Cheese factory origins

Origins of cheese making

For nearly 100 years, the cheese industry dominated agriculture in Ontario. In the peak year; 1904, 243 million tons of cheese were exported to Great Britain.

When Canada's first European settlers cleared the land, the rural economy was based first on lumber and then on wheat and barley exports. Women looked after the cows, did the milking and made cheese and butter. Many of the immigrant women from England, Scotland, Ireland and the United Empire Loyalists from New York State knew how to make cheese. They came with their own traditions. One cannot keep milk without a fridge for long, but butter and cheese can be stored much easier.

Elizabeth Whitton moved  to Percy Township in Northumberland with her family in 1840. By 1849, Mrs. Whitton had persuaded her husband to let her make cheese in a small scale in a vat in the basement. She came from Wensleydale in Yorkshire, England. There is a long tradition of cheese making in Wensleydale, dating back to the 15th century when French Cistercian settled in the area. Elizabeth made cheese for her family and neighbours. She started Burnbrae Cheese Factory in Percy Township and then another cheese factory at Wellmans Corner in nearby Rawdon Township. This factory was Plum Hollow. 

Many other farmers’ wives and daughters were skilled cheese and butter makers. Lamira Billings and her daughters Sabra and Sally Billings sold their butter at the Bytown Market in Ottawa  “four or five women produced fifteen thousand pounds of cheese and an equal amount of butter from fifty-six cows.” 

Before the introduction of cheese factories, cheese and butter were exported to the United States and to the UK, although the quality was variable.

By the 1850s, men were starting  agricultural societies in Ontario. Their emphasis was on new machinery; such as reapers, binders and thrashing machines. There was little interest in dairying until the 1860s.  By then, much of the arable land in Ontario was exhausted. Farmers did not have many animals and could not put manure back on the fields. They were only beginning to use rotation and plant clover to fix nitrogen.

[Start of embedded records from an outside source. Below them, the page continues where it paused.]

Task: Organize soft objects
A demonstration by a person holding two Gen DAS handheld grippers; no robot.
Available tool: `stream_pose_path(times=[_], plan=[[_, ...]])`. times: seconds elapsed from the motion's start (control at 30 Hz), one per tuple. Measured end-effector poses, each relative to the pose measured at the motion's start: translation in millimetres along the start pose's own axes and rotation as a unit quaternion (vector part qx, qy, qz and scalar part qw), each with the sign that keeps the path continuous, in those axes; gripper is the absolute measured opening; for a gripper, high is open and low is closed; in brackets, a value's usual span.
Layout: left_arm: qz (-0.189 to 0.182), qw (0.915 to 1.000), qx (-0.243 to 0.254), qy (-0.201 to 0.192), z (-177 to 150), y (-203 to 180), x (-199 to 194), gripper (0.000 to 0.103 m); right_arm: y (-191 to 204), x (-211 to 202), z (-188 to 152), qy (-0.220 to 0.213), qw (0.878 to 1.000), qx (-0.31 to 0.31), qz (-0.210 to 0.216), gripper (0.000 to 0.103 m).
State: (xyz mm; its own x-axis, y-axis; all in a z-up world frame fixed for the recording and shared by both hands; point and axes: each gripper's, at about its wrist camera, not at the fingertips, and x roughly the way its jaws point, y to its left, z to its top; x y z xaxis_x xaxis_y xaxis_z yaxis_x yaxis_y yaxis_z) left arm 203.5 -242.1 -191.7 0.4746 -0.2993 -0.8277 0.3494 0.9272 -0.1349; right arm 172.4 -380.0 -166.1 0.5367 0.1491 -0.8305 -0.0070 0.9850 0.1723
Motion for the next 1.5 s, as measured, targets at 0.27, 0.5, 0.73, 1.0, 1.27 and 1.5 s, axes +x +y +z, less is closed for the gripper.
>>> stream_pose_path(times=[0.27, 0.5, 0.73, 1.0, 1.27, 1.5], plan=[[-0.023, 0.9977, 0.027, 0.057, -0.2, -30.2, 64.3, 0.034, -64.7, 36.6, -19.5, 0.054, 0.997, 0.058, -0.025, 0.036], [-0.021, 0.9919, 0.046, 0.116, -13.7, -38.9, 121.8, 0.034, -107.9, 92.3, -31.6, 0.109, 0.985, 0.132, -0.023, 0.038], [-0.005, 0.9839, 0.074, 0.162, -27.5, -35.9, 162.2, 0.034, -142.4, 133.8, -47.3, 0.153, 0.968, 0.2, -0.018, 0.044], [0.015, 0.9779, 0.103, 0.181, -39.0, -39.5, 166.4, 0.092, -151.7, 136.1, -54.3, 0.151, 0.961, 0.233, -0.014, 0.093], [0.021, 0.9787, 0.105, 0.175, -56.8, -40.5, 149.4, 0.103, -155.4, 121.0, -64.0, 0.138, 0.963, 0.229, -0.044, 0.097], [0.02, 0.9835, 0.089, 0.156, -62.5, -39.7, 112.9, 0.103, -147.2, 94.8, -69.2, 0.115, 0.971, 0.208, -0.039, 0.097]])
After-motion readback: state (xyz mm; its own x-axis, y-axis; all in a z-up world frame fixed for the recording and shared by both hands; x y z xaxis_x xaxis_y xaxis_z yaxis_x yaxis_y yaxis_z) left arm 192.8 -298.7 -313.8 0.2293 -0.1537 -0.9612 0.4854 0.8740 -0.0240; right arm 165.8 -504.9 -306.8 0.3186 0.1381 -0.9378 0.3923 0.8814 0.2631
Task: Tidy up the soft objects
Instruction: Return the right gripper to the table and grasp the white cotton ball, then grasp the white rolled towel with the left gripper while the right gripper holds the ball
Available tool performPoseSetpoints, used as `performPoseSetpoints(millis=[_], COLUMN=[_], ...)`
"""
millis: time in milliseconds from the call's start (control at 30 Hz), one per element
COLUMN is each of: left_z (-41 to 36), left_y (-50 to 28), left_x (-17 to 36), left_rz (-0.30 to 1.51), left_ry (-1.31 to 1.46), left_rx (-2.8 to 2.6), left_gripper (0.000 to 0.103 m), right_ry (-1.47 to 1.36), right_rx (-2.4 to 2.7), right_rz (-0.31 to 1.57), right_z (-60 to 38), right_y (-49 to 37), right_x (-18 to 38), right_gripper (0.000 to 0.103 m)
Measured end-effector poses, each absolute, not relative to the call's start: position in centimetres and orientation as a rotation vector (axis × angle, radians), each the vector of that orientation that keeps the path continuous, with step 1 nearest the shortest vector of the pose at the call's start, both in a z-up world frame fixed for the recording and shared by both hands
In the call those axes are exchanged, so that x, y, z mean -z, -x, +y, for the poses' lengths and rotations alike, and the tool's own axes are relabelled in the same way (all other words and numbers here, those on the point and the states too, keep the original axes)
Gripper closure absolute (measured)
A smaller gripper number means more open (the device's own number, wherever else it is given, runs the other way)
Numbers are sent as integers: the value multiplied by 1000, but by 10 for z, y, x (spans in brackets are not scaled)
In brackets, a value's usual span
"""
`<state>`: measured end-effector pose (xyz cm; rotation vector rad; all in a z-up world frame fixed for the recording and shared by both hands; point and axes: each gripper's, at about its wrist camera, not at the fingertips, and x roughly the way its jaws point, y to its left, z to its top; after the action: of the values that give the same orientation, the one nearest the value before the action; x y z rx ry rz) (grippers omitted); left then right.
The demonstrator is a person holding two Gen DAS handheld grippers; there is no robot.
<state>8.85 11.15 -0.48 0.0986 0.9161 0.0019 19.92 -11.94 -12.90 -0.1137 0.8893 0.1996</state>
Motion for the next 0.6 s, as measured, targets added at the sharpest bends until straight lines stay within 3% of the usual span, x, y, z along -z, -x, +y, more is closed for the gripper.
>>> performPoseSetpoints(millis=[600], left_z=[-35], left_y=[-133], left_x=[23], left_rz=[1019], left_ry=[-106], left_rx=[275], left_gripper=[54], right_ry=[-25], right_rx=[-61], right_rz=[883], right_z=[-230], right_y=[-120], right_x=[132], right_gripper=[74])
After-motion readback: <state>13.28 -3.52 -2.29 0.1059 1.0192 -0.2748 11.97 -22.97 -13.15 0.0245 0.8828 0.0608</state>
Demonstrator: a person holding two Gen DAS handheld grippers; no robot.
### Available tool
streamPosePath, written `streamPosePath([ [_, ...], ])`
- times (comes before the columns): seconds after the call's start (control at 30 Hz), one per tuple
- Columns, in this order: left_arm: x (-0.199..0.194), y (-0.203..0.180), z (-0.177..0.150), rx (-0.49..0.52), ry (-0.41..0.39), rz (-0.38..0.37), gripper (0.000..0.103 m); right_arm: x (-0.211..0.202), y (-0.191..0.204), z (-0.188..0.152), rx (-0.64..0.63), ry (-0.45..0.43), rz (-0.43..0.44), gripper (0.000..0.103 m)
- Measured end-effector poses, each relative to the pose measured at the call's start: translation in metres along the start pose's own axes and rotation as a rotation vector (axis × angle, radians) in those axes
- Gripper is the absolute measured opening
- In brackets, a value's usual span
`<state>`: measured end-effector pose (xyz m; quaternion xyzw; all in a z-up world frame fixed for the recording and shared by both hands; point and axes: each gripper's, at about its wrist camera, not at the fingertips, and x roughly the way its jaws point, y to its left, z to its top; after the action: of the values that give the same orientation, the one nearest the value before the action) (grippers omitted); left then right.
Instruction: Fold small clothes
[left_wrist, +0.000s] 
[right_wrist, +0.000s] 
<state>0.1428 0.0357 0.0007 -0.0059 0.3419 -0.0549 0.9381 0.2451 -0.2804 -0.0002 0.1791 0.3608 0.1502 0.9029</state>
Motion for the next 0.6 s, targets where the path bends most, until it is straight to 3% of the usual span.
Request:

Cheese maker Harvey Farrington came to Oxford County from Herkimer County, New York State in 1864 and set up one of the first co-operative cheese factories in Ontario.  Farmers were working together in Herkimer County to make cheese. The land is suitable for grazing cattle, and they could send cheese to New York along the Erie Canal, which runs from Buffalo to Albany and the Hudson River.

The factory Harvey Farrington built was described as “a plain, neat-looking wood building – not costing, we should imagine, more than $1000 complete. On the ground floor; large, double vats in which the milk is placed. These that hold 400 to 500 gallons of milk. The milk is delivered by the farmers twice a day in hot weather and at the present season, in the morning only. They have been used during the present season and milk from 130 - 240 cows… Upstairs is a room which occupies the whole of the second story. It is devoted entirely to this purpose and is arranged with very ingeniously contrived stands to facilitate the turning of the cheeses. In this room, we found 200 cheeses, weighing about 80 lbs.each. Ten tons of cheese were produced in the first year and shipped directly to a dealer in England.

Dealers sent more and more butter, cheese, eggs and apples to Glasgow, Liverpool and London. Cheddar was the ideal cheese for export as it is a hard cheese. Several factories made soft cheeses early on, but once the export market developed, all switched to making the standard hard cheddar. Cheese maker D. M. MacPherson from Lancaster in Glen Garry shipped cheese to the UK. He developed strong wooden cheese boxes. The box had to fit the cheese to prevent the cheese from getting damaged on route.